House of Horrors
Director ~ Jean Yarbrough
Writers ~
George Bricker, Dwight V. Babcock
Stars ~ Robert Lowery, Virginia Grey, Bill Goodwin, Martin Kosleck, Rondo Hatton
Wait, is the title a critical opinion of out belittled artist's sculptures?
Cracking under the disillusionment brought on by bad reviews, misunderstood artist Marcel De Lange (Martin Kosleck) finds himself in possession of a serial killer The Creeper. As a kind of repayment for the kindness De Lange has shown him by taking him in when finding him washed up half dead, The Creeper happily goes out and murders those critical of De Lange’s work.

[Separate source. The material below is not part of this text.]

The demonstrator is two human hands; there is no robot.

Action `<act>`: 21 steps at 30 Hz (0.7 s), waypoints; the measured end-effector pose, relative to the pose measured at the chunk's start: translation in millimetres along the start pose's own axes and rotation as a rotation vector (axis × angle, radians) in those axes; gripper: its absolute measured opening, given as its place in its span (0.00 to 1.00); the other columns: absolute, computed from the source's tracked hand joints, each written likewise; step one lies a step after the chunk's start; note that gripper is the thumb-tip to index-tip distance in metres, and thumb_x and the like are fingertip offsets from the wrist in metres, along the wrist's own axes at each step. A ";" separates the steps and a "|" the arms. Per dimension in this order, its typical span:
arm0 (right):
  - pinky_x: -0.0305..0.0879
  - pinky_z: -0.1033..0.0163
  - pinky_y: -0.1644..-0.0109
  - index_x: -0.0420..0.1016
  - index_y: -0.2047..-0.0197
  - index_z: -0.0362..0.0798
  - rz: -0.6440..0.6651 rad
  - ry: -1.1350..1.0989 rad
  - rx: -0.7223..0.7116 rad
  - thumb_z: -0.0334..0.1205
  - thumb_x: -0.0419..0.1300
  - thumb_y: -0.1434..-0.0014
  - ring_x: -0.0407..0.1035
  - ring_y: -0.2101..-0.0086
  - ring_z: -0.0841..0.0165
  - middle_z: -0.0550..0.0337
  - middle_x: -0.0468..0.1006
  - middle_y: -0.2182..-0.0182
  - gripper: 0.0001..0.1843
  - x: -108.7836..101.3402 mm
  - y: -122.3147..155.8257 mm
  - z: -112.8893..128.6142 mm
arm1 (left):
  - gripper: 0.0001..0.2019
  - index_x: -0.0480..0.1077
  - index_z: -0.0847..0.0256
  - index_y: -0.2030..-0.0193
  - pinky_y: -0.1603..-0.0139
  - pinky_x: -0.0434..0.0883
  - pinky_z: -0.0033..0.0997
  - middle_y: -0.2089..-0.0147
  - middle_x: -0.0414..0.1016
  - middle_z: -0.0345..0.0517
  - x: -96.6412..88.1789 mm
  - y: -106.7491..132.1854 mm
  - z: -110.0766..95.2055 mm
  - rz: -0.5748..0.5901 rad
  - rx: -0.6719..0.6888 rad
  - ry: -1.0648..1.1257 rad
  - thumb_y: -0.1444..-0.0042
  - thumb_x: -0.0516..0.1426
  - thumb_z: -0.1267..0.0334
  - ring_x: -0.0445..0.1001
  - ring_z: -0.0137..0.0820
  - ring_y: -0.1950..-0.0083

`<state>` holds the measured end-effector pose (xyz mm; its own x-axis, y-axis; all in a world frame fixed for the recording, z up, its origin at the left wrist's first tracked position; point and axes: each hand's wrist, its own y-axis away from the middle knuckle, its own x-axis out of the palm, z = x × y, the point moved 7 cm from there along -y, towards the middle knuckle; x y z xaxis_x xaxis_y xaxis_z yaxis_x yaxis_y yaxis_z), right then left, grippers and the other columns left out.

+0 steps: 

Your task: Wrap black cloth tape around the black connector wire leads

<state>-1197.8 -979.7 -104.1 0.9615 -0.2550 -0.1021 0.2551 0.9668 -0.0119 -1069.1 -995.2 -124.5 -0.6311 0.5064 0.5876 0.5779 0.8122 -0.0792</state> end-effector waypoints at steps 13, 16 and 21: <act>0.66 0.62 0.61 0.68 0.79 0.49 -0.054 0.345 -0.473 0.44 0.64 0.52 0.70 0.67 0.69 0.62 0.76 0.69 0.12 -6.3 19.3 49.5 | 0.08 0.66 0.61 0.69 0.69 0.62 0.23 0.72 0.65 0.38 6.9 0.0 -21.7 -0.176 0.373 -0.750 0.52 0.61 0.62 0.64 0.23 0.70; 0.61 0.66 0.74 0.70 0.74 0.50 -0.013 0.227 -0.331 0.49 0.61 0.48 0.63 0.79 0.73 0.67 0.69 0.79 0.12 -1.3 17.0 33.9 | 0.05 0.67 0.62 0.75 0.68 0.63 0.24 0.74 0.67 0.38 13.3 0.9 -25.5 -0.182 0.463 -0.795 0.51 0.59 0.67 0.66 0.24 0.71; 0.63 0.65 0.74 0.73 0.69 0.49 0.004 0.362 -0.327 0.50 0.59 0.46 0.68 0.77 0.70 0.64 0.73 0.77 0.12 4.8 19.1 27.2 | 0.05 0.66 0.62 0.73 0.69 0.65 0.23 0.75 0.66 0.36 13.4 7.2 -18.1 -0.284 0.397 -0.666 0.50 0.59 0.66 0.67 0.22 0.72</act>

So it's a little self-referential as the screenwriters revenge on the critical backlash against the genre at the time. Setting a trend in aggrieved and desperate artist-murderers to follow in the likes of ‘Bucket of Blood’, ‘Driller Killer’, ‘Theatre of Blood’ or even ‘Blood Feast’, De Lange is quite a sad sack and sympathetic initially, unable to take the seemingly perpetual unappreciation (the scene-stealing cat helps). But he brandishes a knife even before he meets The Creeper, so it’s all set up that when he meets the Creeper and appropriates his striking visage for his “greatest work”, they are of the same stock. Kosleck plays De Lange with an elegance and articulacy that outdoes everyone else who are mostly stock types, even Virginia Grey.

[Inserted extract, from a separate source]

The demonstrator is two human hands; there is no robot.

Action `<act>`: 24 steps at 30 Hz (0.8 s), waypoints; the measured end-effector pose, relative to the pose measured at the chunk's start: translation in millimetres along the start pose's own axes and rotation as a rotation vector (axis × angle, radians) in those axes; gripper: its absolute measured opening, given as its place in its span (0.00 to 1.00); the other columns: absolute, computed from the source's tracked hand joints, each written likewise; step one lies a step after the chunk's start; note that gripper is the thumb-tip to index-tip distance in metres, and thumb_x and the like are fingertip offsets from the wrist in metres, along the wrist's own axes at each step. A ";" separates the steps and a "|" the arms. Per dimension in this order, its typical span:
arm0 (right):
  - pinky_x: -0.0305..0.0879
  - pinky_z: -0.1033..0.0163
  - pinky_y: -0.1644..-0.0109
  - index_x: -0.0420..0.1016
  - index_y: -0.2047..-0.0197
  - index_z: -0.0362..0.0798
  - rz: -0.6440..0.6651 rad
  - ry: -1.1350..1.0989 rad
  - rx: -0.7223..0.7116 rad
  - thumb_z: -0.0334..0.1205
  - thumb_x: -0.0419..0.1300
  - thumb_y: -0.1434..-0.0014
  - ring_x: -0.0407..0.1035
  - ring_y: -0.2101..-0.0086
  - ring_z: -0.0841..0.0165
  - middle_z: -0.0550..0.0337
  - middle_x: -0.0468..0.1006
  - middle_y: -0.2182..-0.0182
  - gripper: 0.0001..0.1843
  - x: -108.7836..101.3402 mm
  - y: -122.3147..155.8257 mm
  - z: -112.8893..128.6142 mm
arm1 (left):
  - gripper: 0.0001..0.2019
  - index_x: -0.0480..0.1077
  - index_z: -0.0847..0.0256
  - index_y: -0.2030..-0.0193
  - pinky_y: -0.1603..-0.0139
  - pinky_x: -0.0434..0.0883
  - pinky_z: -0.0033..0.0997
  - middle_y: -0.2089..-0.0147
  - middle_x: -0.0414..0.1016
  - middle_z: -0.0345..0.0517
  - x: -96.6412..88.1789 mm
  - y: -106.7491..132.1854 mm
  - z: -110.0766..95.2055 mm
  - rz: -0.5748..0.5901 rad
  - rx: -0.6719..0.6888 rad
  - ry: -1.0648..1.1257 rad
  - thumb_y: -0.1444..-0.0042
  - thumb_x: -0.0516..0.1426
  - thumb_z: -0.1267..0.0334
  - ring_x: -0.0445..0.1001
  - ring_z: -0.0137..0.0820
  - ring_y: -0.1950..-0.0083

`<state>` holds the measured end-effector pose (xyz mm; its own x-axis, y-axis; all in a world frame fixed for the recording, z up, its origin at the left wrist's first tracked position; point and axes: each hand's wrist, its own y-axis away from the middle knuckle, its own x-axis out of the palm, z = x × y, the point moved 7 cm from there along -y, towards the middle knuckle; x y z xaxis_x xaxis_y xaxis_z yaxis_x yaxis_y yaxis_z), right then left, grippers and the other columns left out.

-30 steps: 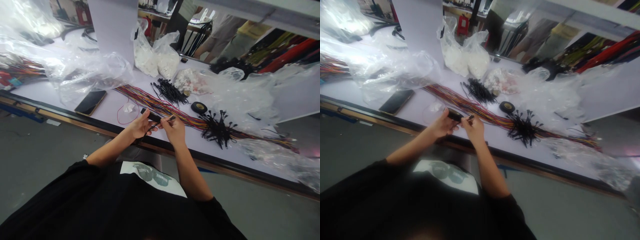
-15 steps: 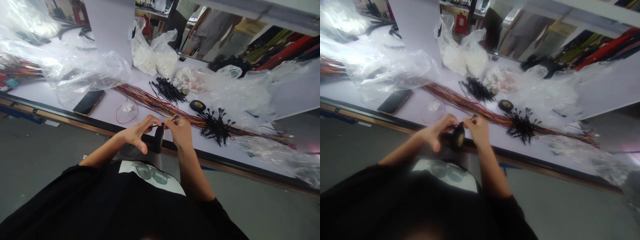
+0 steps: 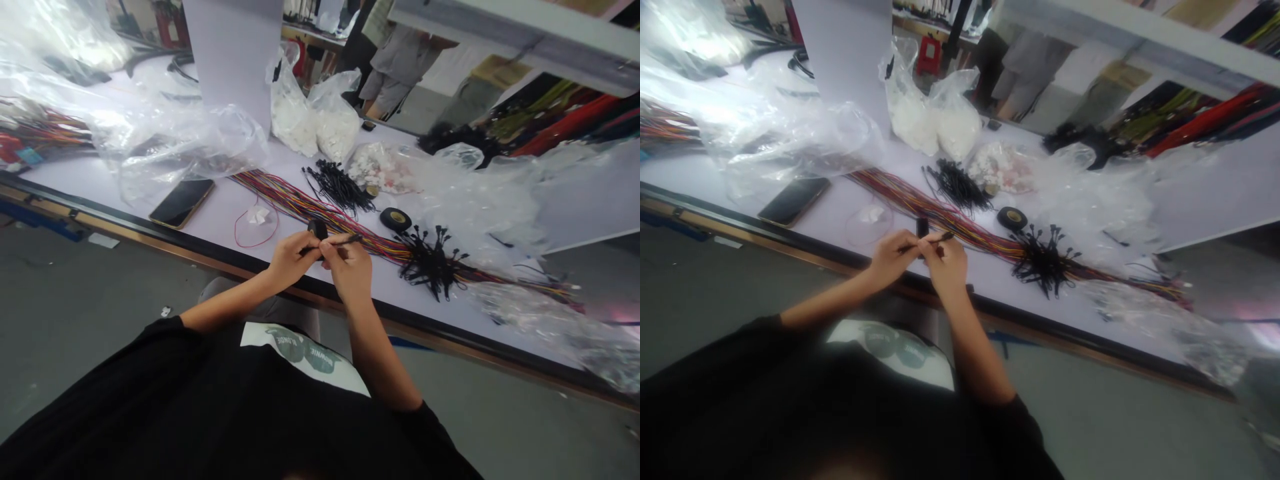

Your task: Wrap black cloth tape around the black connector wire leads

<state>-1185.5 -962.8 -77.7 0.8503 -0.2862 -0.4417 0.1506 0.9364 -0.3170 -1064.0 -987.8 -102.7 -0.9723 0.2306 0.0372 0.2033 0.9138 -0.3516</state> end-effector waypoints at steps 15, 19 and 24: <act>0.66 0.63 0.74 0.66 0.76 0.49 -0.071 -0.358 0.202 0.54 0.63 0.53 0.69 0.81 0.69 0.64 0.74 0.84 0.18 0.9 -5.4 -19.6 | 0.25 0.66 0.63 0.70 0.83 0.55 0.20 0.77 0.65 0.35 7.1 4.1 12.4 0.317 -0.413 0.651 0.65 0.66 0.45 0.59 0.18 0.81; 0.64 0.64 0.75 0.65 0.81 0.48 -0.058 -0.362 0.222 0.52 0.65 0.55 0.66 0.83 0.72 0.66 0.70 0.86 0.18 -2.0 -10.5 -27.9 | 0.38 0.68 0.60 0.60 0.60 0.70 0.30 0.61 0.70 0.44 -2.9 5.8 -12.2 0.402 -0.078 0.229 0.84 0.73 0.54 0.70 0.32 0.59; 0.66 0.59 0.61 0.69 0.78 0.49 -0.011 -0.097 -0.018 0.46 0.64 0.52 0.71 0.70 0.68 0.63 0.75 0.74 0.12 -11.2 -8.8 -0.7 | 0.22 0.65 0.60 0.64 0.70 0.64 0.24 0.65 0.66 0.40 -3.5 -5.1 -0.3 0.267 -0.043 -0.001 0.62 0.67 0.54 0.64 0.25 0.68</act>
<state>-1196.7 -968.0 -70.6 0.8938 -0.2746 -0.3547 0.1520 0.9294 -0.3364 -1061.7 -993.2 -100.7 -0.8838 0.4649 -0.0523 0.4571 0.8341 -0.3089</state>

However feisty and independent-seeming Grey is as go-get-‘em art critic Joan Medford, bringing fizz to proceedings, Medford still humours her boyfriend’s possessiveness and finally forfeits her autonomy for marriage. The men are fairly interchangeable (but get top billing), although the investigating Police Lieutenant (Bill Goodwin) is a bully, happily abusing his privilege and passing sexist comments as he goes along. But then we are in the world where the law will accept the offer of liquor before quite resolving a sting operation.
Spine-snapping and strangling The Creeper is played by Rondo Hatton, a journalist whose features pronounced by acromegaly meant he went on to a brief career in screen villainy. The insensitive casting of his distinctive looks as synonymous with ugliness and villainy, as well as some objectification of women, casts an exploitation light, although the film doesn’t play that way. Nevertheless, he is unforgettable and it’s a shame that he died before the film was released and that he never got the chance to develop.
So there’s Kosleck and Hatton for eloquence and menace and Grey for loveliness and liveliness, and some sparky dialogue and distinctive sets, but there is a workmanlike feel to proceedings. Universal was going through the motions and winding down with its genre output and despite some nice shadow-work and the promise of its title, this is tame stuff. There’s none of the pre-code nastiness and troubling edges of, say, ‘Murders in the Zoo’. But it’s entertaining in an old-school horror manner and its short running time means it never outstays its welcome.